Achieving Multiple Myeloma Remission and What Comes Next

Multiple myeloma is a cancer originating in the plasma cells, a type of white blood cell found in the bone marrow. These abnormal cells can accumulate, crowding out healthy blood cells and producing dysfunctional proteins. The primary goal of treatment for multiple myeloma is to achieve remission, which signifies a significant reduction or complete disappearance of cancer signs and symptoms. This marks a period where the disease is under control, improving a patient’s quality of life.

Understanding Remission Levels

Remission in multiple myeloma is not a singular state; instead, it exists along a spectrum, indicating varying degrees of disease control. A Partial Response (PR) signifies a substantial reduction in myeloma markers, typically a decrease of 50% or more in M-protein levels in the blood or urine. This also means a reduction in tumor size by at least 50% if present.

A Very Good Partial Response (VGPR) represents a more substantial decrease in disease markers than a PR, indicating a 90% or greater reduction in M-protein levels or a urine M-protein level below 100 mg over 24 hours. A Complete Response (CR) means no detectable M-protein in the blood or urine using standard tests, along with fewer than 5% plasma cells in the bone marrow.

A Stringent Complete Response (sCR) builds upon CR criteria by requiring a normal free light chain ratio and the absence of clonal plasma cells in the bone marrow as confirmed by more sensitive tests. The most sensitive measure, Minimal Residual Disease (MRD)-negative, indicates that advanced techniques, such as flow cytometry or next-generation sequencing, cannot detect even one myeloma cell among a million healthy cells in the bone marrow. Achieving MRD-negativity is a key treatment goal, associated with improved outcomes.

How Remission is Confirmed

Confirming remission in multiple myeloma relies on a combination of specific clinical tests that assess various disease markers. Blood and urine tests detect and measure abnormal proteins produced by myeloma cells. Serum protein electrophoresis (SPEP) and immunofixation identify and quantify M-proteins, which are abnormal antibodies. The serum free light chain (FLC) assay measures the levels of light chain proteins, specifically kappa and lambda, and their ratio, with an imbalanced ratio indicating disease activity. In urine, these light chains are known as Bence-Jones proteins.

A bone marrow biopsy is another procedure, involving the extraction of a small sample of bone marrow from the hip bone. This sample is then examined under a microscope to count the percentage of plasma cells and identify any abnormal, clonal plasma cells.

Imaging scans are also used to assess the impact of myeloma on bones and other tissues. PET scans, CT scans, or MRIs help identify bone damage, such as lytic lesions or fractures, and detect plasmacytomas, which are tumors formed by myeloma cells outside the bone marrow. A full-body X-ray, known as a skeletal survey, can also be performed to check for widespread bone involvement.
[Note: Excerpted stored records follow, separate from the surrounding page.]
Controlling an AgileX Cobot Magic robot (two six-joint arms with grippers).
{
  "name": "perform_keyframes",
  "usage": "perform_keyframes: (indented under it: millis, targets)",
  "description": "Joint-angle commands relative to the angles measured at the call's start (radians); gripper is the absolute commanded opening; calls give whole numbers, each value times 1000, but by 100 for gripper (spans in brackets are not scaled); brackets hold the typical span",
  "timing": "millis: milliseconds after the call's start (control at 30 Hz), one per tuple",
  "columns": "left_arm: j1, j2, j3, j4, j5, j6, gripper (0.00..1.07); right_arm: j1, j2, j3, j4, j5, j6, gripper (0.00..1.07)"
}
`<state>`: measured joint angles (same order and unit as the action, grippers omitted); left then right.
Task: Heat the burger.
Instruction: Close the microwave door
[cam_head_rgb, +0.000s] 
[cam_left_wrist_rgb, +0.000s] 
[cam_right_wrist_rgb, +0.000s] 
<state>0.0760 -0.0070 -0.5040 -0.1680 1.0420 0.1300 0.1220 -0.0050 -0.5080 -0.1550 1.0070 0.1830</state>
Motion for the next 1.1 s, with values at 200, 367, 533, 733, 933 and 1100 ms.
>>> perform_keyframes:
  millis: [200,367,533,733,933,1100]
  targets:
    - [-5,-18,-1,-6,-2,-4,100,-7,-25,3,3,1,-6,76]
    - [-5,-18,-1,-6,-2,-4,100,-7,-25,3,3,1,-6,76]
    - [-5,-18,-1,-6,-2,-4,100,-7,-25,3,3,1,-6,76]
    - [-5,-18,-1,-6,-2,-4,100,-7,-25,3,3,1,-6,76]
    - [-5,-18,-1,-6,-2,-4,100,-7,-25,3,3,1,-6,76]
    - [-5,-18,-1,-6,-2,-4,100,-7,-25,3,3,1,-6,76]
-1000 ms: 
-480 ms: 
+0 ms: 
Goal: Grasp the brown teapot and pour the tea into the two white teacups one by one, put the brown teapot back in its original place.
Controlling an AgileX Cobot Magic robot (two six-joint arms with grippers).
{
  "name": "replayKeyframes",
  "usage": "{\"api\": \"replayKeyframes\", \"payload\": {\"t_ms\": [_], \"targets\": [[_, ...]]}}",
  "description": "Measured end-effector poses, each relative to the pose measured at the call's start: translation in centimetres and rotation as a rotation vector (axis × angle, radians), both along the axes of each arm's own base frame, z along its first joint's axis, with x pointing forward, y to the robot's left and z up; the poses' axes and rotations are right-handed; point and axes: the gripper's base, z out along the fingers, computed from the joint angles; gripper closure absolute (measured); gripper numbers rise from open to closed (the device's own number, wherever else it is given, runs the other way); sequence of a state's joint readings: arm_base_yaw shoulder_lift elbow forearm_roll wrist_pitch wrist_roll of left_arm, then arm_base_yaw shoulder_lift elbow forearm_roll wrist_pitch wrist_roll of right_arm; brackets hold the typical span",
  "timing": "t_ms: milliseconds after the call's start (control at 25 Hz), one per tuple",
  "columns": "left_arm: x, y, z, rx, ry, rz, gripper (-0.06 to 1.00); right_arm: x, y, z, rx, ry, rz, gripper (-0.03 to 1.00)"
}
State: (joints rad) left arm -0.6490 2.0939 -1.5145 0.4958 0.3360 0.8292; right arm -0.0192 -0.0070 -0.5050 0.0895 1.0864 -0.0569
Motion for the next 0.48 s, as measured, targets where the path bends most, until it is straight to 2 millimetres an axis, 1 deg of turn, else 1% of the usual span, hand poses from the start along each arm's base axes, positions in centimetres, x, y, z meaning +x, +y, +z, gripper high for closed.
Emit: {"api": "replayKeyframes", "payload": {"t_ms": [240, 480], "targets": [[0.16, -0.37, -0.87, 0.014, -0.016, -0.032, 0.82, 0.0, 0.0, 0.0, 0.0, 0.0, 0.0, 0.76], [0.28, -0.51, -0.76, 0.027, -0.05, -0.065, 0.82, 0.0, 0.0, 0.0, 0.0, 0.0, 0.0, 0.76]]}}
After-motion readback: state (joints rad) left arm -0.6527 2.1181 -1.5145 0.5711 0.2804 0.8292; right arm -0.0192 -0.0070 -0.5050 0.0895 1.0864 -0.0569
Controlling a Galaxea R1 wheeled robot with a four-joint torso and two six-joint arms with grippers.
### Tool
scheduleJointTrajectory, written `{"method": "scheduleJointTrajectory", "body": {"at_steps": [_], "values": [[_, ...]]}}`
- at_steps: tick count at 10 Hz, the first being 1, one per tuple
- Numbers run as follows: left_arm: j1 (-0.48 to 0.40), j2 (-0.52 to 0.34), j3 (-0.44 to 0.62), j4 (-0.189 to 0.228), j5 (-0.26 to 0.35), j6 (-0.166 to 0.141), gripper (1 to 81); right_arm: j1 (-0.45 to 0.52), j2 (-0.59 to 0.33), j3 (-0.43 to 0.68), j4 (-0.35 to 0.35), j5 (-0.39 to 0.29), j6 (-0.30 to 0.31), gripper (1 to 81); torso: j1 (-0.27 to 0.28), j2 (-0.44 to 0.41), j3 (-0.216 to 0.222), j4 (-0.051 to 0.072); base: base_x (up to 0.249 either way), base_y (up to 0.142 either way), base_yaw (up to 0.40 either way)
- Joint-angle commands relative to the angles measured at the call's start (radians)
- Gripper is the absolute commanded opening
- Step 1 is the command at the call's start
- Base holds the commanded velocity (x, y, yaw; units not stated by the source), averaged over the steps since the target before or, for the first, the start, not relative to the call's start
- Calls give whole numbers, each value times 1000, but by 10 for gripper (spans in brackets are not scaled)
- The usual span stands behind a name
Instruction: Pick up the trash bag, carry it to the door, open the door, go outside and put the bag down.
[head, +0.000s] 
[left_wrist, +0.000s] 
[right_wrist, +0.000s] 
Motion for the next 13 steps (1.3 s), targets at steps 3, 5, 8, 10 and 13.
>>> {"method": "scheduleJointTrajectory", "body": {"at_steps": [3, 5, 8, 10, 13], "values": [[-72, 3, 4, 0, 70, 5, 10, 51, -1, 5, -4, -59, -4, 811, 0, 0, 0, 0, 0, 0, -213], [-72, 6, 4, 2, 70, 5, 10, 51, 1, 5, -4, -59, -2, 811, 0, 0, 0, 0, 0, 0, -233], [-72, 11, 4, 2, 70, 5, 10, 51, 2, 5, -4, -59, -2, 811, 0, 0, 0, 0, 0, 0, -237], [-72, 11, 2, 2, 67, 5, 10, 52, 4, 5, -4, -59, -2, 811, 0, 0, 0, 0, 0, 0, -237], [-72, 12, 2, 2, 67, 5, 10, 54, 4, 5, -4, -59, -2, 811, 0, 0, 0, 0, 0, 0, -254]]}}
Maintenance Therapy and Monitoring

Following the achievement of remission, many patients with multiple myeloma undergo maintenance therapy, an ongoing, less intensive treatment designed to extend the duration of remission and delay the potential return of the disease. This therapy aims to suppress any remaining myeloma cells undetectable by conventional tests. Medications used for maintenance therapy include lenalidomide, proteasome inhibitors like bortezomib or carfilzomib, or monoclonal antibodies such as daratumumab. The specific drug and its dosage are tailored to the individual patient, considering their prior treatments and disease characteristics.

Patients receiving maintenance therapy adhere to a regular monitoring schedule with their oncologist. These follow-up appointments involve routine blood and urine tests to track M-protein levels and free light chains. Imaging scans or bone marrow biopsies may also be performed periodically to detect any subtle signs of disease progression. Monitoring allows the healthcare team to identify changes in disease activity, enabling timely adjustments to the treatment plan.

Managing Relapse

Despite achieving remission, multiple myeloma is considered a chronic condition, and relapse, the return of the disease after a period of improvement, is part of its course. A relapse does not signify a failure of prior treatment, but indicates the disease has become active again. Clinicians and patients plan for this possibility, understanding that treatment strategies will evolve over time.

When relapse occurs, effective treatment options are available to bring the disease back under control. The choice of therapy depends on several factors, including the patient’s previous treatments, the duration of their remission, the aggressiveness of the relapse, and their overall health. Options may include adjusting the dose of previous maintenance drugs, adding new medications, or switching to entirely different drug combinations. New classes of drugs, such as bispecific antibodies and CAR T-cell therapies, are emerging for relapsed disease. A new treatment plan will be developed collaboratively between the patient and their medical team, aiming to achieve a new remission or control the disease for as long as possible.